For as much as Victuals is a cookbook, it's also a collection of stories. Stories of people (Travis Milton and Shelley Cooper), places (Saltville, Virginia, Clay County, Kentucky, and Kanawha River Valley, West Virginia) and things (Dellinger Grist Mill, Sorghum Syrup, and Ossabaws) that you want to read. These essays are the by-product of some 4,000 miles of travels and the people - from home cooks and chefs, farmers and shop owners, curers and savers and preservers of both food and traditions - that looked back through history for cookbook author Ronni Lundy and then, helped her imagine its future. In the end, though, it's not the recipes that endear you to the southern Appalachia people and culture or make you want to cook. It's Lundy's story-telling magic weaving these people and their lives into a cookbook that land you in the kitchen. You are made to feel as if you are cooking by their side, forging your own way through the southern Appalachian culture - and leaving your own mark.

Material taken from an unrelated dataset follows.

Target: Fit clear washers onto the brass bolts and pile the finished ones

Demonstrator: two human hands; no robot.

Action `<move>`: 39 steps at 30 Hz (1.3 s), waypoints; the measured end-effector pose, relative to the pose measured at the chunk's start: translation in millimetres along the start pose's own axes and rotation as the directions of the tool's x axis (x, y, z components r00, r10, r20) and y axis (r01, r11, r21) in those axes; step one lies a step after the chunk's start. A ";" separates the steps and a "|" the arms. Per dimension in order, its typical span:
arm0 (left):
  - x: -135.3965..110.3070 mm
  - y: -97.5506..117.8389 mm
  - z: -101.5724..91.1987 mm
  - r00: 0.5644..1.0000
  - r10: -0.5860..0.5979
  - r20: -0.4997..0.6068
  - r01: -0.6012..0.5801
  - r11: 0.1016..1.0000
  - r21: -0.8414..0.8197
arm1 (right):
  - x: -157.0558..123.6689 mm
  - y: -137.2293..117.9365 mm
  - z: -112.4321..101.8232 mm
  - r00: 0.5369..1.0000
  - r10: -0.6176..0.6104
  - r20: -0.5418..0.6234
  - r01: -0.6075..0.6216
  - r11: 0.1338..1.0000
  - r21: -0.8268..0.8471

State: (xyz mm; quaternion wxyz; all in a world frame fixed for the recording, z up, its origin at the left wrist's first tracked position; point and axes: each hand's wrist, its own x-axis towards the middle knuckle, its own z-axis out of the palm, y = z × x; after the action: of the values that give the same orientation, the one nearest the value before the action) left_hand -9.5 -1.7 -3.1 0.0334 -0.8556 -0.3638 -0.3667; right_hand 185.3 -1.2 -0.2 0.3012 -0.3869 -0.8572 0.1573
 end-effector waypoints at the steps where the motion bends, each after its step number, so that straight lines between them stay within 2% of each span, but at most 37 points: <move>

While Victuals is worth the price of admission just for the read, it's the recipes that nudge you out of the chair and into the kitchen. You may feel a bit hesitant to try an easy (or odd) sound riff on something familiar, but you are there and without too much effort - there are very few odd or difficult-to-find ingredients - you are cooking. Lundy's collection of recipes is as common and comforting as they are edgy and engaging.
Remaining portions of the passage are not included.